On Tue, Oct 23, 2018 at 7:55 PM Daniel Gryniewicz <dang(a)redhat.com> wrote:
Discussion inline.
On 10/23/2018 07:58 AM, Suhrud Patankar wrote:
> Hello All,
>
> I have two questions related to NLM and rpc.statd.
>
> Setup:
> Ganesha version: V2.5.0.4
> CentOS Linux release 7.5.1804
> FSAL – Any
>
> 1. By default libntirpc has -DPORTMAP build flag enabled. As I
> understand this will use UDP to communicate with rpc.statd. With this
> Ganesha fails to monitor the NLM clients and hence lock requests fail.
> The call to clnt_tp_ncreate_timed() fails in
> clnt_dg_control(CLSET_SVC_ADDR) as addr->len is 16 where as
> sizeof(cu->cu_raddr) is 128.
> If I disable -DPORTMAP build flag in tirpc, then Ganesha uses “tcp” to
> connect to rpc.statd and everything works as expected.

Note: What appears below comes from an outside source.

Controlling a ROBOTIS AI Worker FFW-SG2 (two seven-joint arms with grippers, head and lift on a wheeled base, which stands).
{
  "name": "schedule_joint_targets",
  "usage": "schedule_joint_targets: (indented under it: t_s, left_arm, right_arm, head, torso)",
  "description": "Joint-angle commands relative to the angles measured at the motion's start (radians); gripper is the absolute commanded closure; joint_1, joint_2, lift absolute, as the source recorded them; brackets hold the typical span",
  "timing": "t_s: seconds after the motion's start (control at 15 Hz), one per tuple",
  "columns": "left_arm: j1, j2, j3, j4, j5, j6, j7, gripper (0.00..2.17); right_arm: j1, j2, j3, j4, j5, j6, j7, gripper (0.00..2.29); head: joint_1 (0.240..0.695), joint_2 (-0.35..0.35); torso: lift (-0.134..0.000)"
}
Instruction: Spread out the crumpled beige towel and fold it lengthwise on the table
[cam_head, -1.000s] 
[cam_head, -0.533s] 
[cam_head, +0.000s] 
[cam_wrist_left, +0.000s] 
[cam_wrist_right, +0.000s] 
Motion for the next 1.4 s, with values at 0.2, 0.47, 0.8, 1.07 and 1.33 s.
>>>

> Are we supposed to use “tcp” and disable the -DPORTMAP flag? Why is
> this flag enabled by default?
This isn't related to UDP vs. TCP. The issue is that one address buffer
passed in is IPv4, and the other is IPv6, and an IPv6 address cannot fit
into an IPv4 buffer. It's definitely a bug, but I don't see exactly how
this is happening. Can you give a more detailed explanation, with
callpaths to get there?
nsm_connect() calls clnt_ncreate(“localhost”, SM_PROG, SM_VERS, “tcp”)
which calls clnt_ncreate_timed() and then clnt_tp_ncreate_timed()
which calls __rpcb_findaddr_timed() to get the addr
__rpcb_findaddr_timed() if PORTMAP is defined then changes the “tcp” to “udp”
It has comments as “Try UDP only - there are some portmappers out …“.
clnt_tp_ncreate_timed() uses CLNT_CONTROL and tries to set the
CLSET_SVC_ADDR as given by __rpcb_findaddr_timed()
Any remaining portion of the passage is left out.